Table 1: ITC Schedule for Solar Investment Tax Credit. 

Year  2022 2023 2024 2025 2026 2027 2028 2029 2030 2031 2032 2033 2034 2035
Credit Prior to IRA 26% 22% 0% 0% 0% 0% 0% 0% 0% 0% 0% 0% 0% 0%
Credit Under IRA 30% 30% 30% 30% 30% 30% 30% 30% 30% 30% 30% 26% 22% 0%

Source: Solar investment Tax Credit (ITC) - Solar Energy Industries Association

 

USDA Rural Energy for America Program (REAP)

The Rural Energy for America Program (REAP) provides grants and loans to farmers and rural businesses interested in making energy efficiency improvements. The program also supports the purchase of wind, solar, or other renewable energy systems.

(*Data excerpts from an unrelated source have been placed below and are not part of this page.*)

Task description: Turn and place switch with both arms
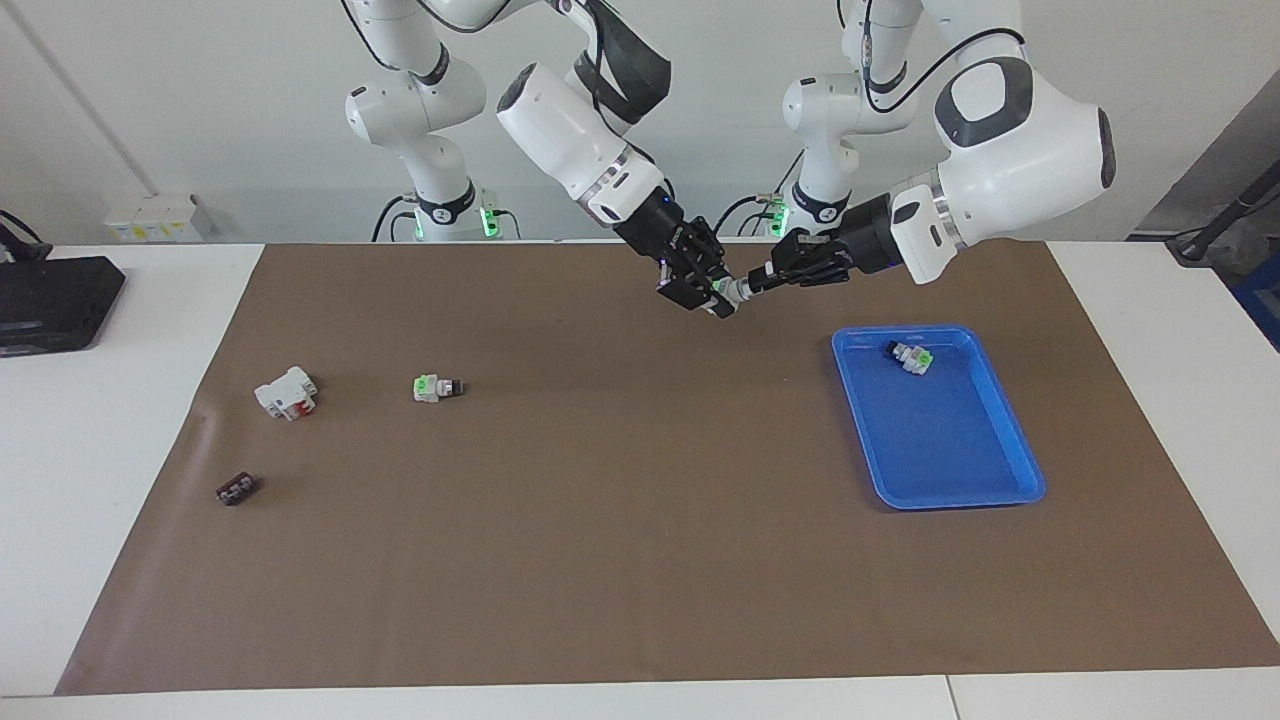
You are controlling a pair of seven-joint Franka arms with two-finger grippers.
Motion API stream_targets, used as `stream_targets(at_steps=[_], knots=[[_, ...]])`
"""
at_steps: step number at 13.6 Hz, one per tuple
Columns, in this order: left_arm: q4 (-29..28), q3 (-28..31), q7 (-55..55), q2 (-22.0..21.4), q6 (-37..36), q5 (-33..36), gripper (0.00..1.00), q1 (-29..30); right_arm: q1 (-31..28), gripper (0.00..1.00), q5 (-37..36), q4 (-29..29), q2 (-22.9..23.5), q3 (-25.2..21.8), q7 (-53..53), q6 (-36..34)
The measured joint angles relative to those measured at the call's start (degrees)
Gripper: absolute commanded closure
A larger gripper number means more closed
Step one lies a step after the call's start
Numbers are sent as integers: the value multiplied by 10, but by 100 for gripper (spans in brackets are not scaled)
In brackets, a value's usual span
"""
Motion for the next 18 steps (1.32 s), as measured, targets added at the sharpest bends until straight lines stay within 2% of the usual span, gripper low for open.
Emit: stream_targets(at_steps=[8, 18], knots=[[-16, 0, 19, -10, 15, 10, 100, -4, 1, 100, -1, -5, 1, 0, 0, 0], [-31, 2, 425, -19, 10, 26, 100, -4, 7, 100, -1, -10, 2, 1, 0, 0]])
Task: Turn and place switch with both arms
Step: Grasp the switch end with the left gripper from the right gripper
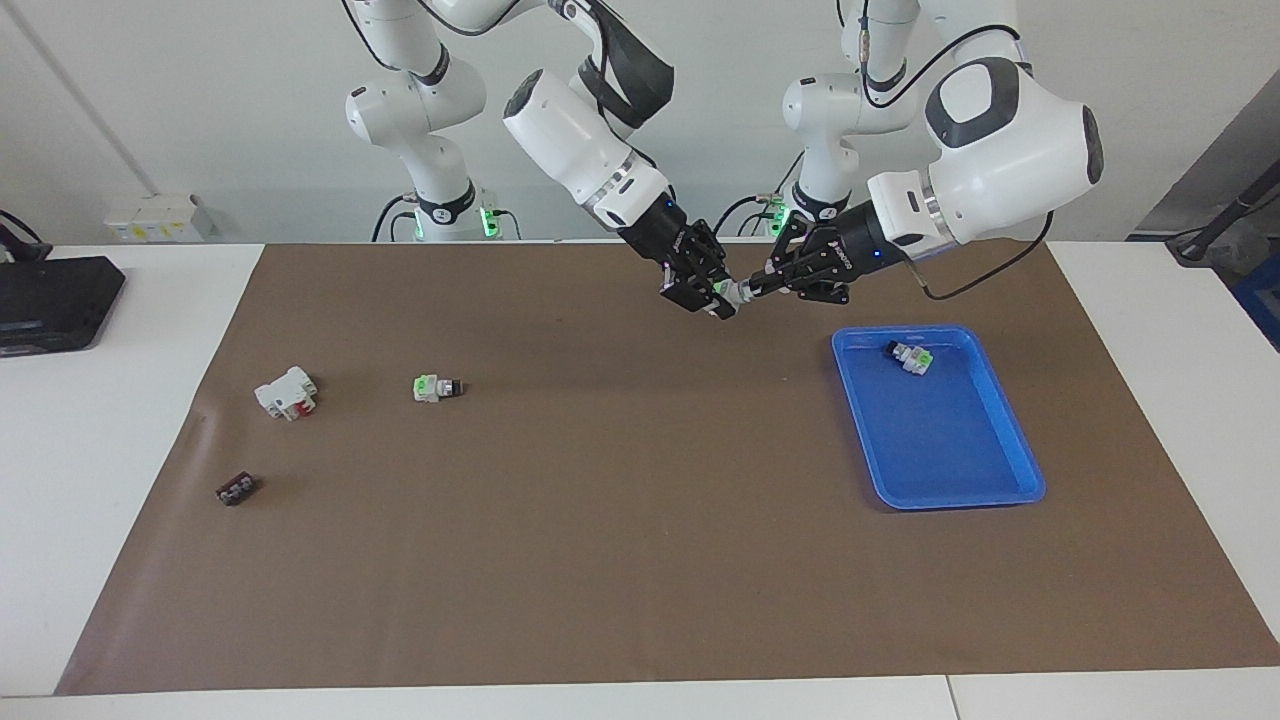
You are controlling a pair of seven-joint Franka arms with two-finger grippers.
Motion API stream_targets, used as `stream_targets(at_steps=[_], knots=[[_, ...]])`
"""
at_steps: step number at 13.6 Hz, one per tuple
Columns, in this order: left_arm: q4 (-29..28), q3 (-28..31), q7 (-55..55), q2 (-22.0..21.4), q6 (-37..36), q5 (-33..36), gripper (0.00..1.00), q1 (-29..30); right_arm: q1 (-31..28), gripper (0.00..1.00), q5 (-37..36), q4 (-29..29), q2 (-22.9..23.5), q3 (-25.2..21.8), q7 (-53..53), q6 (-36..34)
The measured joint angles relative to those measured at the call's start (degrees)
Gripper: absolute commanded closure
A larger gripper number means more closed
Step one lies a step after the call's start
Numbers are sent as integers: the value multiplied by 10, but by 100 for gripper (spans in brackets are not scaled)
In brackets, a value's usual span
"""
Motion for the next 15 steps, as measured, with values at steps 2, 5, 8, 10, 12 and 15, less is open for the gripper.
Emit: stream_targets(at_steps=[2, 5, 8, 10, 12, 15], knots=[[0, 0, 93, -2, -4, 11, 100, 0, 1, 100, 0, -1, 0, 2, 0, 0], [-1, 0, 207, -8, -13, 31, 100, 0, 5, 100, 0, -2, 0, 4, 0, 0], [-8, 0, 251, -21, -14, 40, 100, 0, 9, 100, 0, -2, -3, 5, 0, -1], [-12, 1, 251, -27, -12, 42, 100, 0, 9, 100, 0, -2, -4, 5, 0, -1], [-15, 1, 251, -29, -12, 42, 100, 0, 10, 100, 0, -2, -4, 6, 0, -1], [-17, 2, 244, -30, -13, 42, 100, 0, 10, 100, 0, -3, -4, 6, 0, -1]])
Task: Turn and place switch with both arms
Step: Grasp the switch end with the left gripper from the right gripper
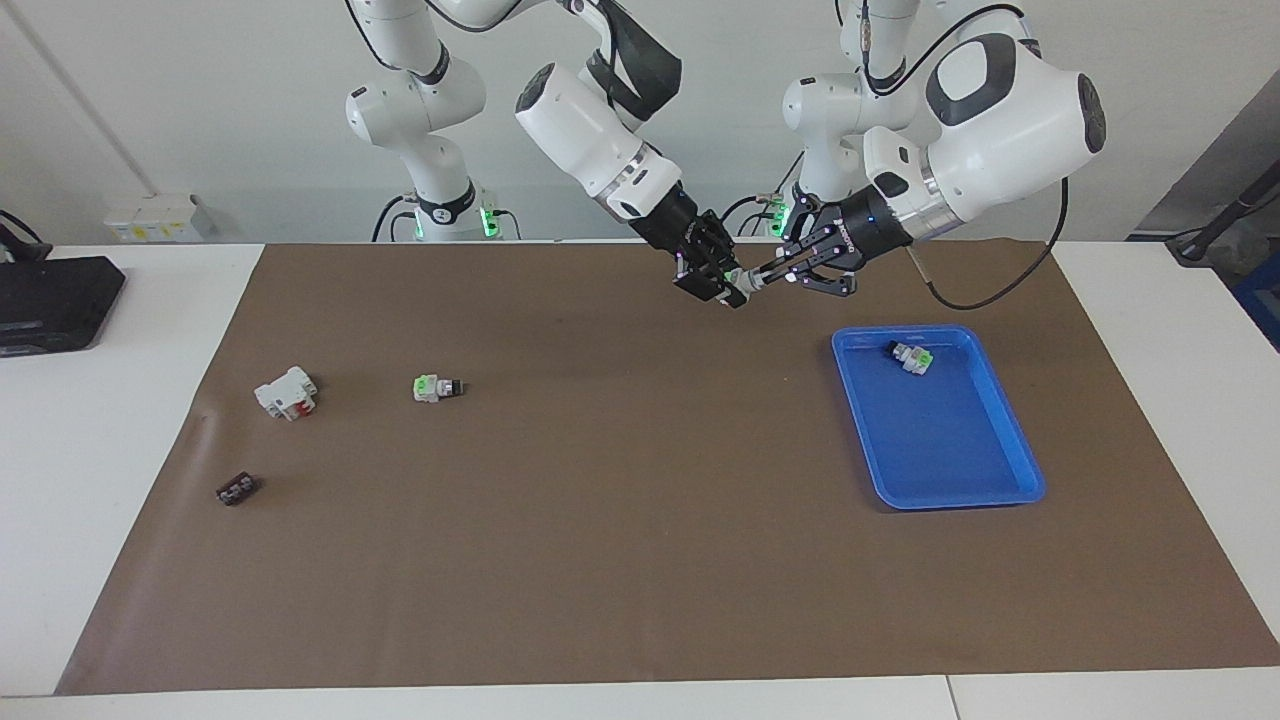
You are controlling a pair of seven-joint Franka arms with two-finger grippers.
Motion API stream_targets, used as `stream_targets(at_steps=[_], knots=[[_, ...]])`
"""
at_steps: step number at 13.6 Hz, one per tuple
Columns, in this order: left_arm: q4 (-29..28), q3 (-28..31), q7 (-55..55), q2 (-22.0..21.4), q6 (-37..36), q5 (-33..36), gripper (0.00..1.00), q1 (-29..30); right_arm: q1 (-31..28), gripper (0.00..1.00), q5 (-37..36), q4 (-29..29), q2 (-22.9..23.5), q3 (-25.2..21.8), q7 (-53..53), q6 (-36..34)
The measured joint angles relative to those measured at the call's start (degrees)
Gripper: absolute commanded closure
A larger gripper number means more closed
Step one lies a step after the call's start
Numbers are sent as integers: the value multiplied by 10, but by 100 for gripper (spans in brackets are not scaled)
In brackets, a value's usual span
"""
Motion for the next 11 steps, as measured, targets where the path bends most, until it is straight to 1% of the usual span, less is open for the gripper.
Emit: stream_targets(at_steps=[2, 3, 4, 5, 7, 11], knots=[[-1, 0, -18, -1, 0, 0, 100, 0, 0, 100, 0, 0, 0, 0, 0, 0], [-2, 0, -22, -1, 0, 0, 100, 0, 0, 97, 0, -1, 0, 0, 0, -1], [-3, 0, -25, -1, 0, 0, 100, 0, 0, 11, 0, -1, 0, 0, 4, -1], [-4, 0, -27, -1, 1, 0, 100, 0, 0, 0, 0, -1, 0, 0, 14, -1], [-9, 0, -35, -5, -2, 0, 100, 0, -2, 0, 0, -1, 0, -1, 34, 0], [-23, 1, -67, -12, 0, 7, 100, 0, -12, 0, 0, 0, 0, -5, 39, 3]])
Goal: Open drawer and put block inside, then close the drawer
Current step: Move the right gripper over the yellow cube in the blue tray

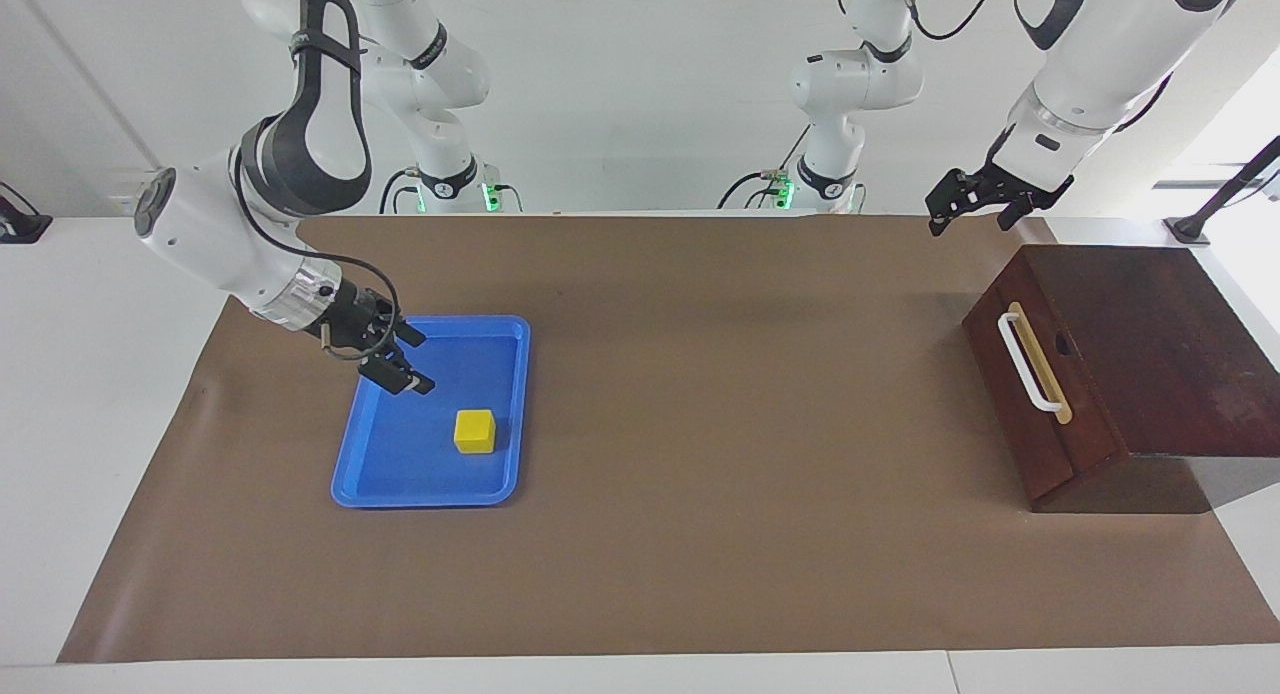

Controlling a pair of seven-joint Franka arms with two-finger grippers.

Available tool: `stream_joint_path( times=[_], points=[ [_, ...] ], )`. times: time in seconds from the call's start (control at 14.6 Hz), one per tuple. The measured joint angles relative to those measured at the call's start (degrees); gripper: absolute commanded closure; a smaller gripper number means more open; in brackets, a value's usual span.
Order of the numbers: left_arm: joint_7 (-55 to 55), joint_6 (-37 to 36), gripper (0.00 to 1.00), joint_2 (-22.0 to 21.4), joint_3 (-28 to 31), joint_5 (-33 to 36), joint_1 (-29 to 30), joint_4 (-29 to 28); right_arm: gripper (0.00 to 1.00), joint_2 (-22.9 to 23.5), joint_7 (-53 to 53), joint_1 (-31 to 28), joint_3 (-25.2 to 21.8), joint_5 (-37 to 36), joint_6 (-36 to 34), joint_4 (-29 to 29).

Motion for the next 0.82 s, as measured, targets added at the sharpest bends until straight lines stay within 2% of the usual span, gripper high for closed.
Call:
stream_joint_path(
  times=[0.48,0.82],
  points=[
    [0.0,0.0,0.0,0.0,0.0,0.0,0.0,0.0,0.0,8.69,2.18,-0.8,-0.23,9.26,0.01,0.45],
    [0.0,0.0,0.0,0.0,0.0,0.0,0.0,0.0,0.0,12.89,2.31,-0.84,-0.27,10.23,0.93,3.68]
  ],
)
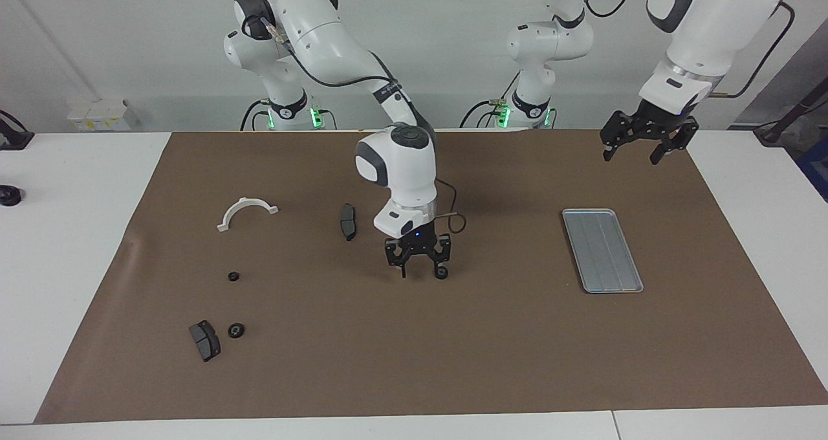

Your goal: Pick bearing gear from pile to tray

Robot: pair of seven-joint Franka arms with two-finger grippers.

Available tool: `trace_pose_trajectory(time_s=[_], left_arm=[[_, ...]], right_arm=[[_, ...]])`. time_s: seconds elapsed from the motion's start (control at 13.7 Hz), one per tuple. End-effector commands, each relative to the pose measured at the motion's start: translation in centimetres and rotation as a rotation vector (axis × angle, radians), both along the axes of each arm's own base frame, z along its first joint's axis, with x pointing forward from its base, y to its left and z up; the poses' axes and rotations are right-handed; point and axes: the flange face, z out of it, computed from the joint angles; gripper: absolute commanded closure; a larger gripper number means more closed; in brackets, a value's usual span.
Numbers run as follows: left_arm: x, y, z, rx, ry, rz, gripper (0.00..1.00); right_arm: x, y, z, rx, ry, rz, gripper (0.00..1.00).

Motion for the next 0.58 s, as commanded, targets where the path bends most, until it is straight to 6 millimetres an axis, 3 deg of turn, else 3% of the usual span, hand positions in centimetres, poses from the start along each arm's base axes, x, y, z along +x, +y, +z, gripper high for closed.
trace_pose_trajectory(time_s=[0.0, 0.15, 0.29, 0.37, 0.51], left_arm=[[0.3, -6.8, -4.8, -0.024, -0.023, 0.137, 0.00], [1.0, -12.8, -9.1, -0.070, -0.039, 0.255, 0.00], [1.0, -15.3, -11.1, -0.070, -0.048, 0.247, 0.00], [0.6, -18.8, -13.5, -0.041, -0.046, 0.240, 0.00], [1.7, -24.8, -17.5, 0.002, -0.102, 0.326, 0.00]], right_arm=[[2.0, -5.8, 1.1, -0.038, 0.012, 0.012, 0.25], [3.7, -11.9, 0.2, -0.074, 0.034, 0.016, 0.25], [4.9, -17.9, -0.2, -0.107, 0.049, 0.035, 0.25], [5.4, -20.4, -0.2, -0.118, 0.051, 0.038, 0.26], [6.0, -24.9, -0.3, -0.141, 0.060, 0.049, 0.26]])
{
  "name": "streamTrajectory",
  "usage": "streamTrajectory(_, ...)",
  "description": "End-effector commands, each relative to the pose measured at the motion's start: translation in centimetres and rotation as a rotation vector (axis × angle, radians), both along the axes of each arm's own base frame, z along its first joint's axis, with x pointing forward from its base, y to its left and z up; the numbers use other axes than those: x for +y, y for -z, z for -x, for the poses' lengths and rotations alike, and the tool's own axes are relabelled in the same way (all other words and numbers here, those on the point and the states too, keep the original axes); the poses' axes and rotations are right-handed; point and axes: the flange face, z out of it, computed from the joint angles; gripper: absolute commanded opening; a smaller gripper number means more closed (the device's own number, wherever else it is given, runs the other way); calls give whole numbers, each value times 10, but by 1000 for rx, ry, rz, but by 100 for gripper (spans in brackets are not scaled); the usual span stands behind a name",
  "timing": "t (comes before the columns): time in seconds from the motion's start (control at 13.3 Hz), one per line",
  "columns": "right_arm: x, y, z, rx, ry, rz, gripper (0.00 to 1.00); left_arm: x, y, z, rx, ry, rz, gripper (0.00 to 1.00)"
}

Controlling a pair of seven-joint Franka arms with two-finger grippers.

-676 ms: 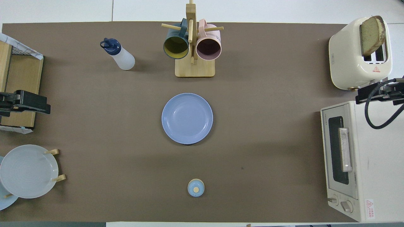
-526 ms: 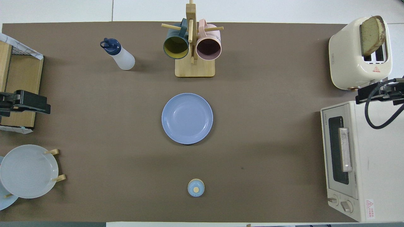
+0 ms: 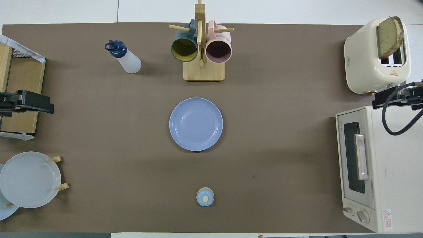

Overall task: Put bread on plate and add seasoning
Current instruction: 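Move the left gripper out from rest toward the white bottle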

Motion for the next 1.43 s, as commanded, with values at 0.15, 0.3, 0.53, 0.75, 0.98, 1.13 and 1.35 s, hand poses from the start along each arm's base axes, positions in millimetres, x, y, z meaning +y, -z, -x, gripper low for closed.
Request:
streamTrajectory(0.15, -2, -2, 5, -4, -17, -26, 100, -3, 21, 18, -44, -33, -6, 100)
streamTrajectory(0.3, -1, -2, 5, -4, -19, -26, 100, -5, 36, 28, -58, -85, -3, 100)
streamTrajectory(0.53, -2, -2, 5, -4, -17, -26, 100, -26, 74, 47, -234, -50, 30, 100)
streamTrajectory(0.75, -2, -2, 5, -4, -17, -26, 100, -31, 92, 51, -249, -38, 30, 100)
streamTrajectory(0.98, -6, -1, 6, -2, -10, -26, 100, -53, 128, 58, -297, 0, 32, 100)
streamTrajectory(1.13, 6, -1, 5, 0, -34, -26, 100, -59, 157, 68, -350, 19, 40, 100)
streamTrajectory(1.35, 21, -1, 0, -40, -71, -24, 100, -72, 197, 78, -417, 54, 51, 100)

Farmers, ranchers, and rural small businesses can apply to REAP for either grants or loan guarantees to improve the efficiency of existing operations or to install new renewable energy systems. Wind, solar, renewable biomass, anaerobic digesters, small-hydroelectric, and geothermal are among the energy systems that can be funded by REAP.

REAP grants now provide up to 40 percent of the total cost of the activity carried out using the funds from the grant. This lifts the grant ceiling from 25% to 50% of eligible project costs. Many solar companies can help with the REAP application process.

To learn more, please visit:

The National Sustainable Agriculture Coalition's website

USDA's REAP, Renewable Energy Systems, & Energy Efficiency AR Loans & Grants

USDA's Reap Grant FAQs

Depreciation

Much like investments in other types of equipment, investments in a PV solar system can be depreciated to reduce taxable income. A qualifying solar PV system installed on a farm is eligible to depreciate the value of the project assets using the Modified Accelerated Cost Recovery System (MACRS) deduction method over a five-year recovery period. The MACRS deduction method includes special renewable energy system bonus depreciation. For more information about MACRS method and bonus depreciation, read an article by the Solar Energy Industry Association. Make sure to discuss your project with a qualified tax professional to identify potential alternative depreciation options.